> [Available data]
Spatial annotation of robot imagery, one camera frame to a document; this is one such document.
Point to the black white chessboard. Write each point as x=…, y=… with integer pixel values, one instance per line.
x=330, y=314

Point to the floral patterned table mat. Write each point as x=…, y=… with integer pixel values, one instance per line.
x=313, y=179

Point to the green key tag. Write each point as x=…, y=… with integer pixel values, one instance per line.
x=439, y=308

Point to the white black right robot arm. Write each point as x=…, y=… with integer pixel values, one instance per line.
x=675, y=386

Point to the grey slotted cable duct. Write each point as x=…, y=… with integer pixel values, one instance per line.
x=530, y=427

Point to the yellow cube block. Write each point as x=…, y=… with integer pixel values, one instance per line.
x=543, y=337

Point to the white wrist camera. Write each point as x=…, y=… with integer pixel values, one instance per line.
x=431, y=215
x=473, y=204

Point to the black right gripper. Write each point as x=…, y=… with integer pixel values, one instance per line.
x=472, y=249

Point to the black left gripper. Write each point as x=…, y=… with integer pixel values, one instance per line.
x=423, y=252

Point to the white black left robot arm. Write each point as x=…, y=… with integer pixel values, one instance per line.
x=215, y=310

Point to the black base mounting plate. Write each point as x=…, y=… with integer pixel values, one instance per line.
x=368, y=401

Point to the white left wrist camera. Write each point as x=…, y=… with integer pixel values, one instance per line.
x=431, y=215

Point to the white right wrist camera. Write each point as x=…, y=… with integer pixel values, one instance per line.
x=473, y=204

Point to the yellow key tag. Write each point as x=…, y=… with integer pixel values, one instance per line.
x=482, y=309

> [Exercise instructions]
From the line that contains "Point to the grey" through the last line of the listing, every line is to be restated word for word, both ends included.

> [Response]
Point to the grey slotted cable duct. Write each point as x=…, y=… with integer pixel values, one instance per line.
x=530, y=427

Point to the yellow cube block. Write each point as x=…, y=… with integer pixel values, one instance per line.
x=543, y=337

Point to the white wrist camera. Write each point as x=…, y=… with integer pixel values, one instance per line.
x=431, y=215
x=473, y=204

Point to the black right gripper. Write each point as x=…, y=… with integer pixel values, one instance per line.
x=472, y=249

Point to the black left gripper. Write each point as x=…, y=… with integer pixel values, one instance per line.
x=423, y=252

Point to the white black left robot arm. Write each point as x=…, y=… with integer pixel values, one instance per line.
x=215, y=310

Point to the black base mounting plate. Write each point as x=…, y=… with integer pixel values, one instance per line.
x=368, y=401

Point to the white left wrist camera. Write each point as x=…, y=… with integer pixel values, one instance per line.
x=431, y=215

Point to the white right wrist camera. Write each point as x=…, y=… with integer pixel values, one instance per line.
x=473, y=204

Point to the yellow key tag. Write each point as x=…, y=… with integer pixel values, one instance per line.
x=482, y=309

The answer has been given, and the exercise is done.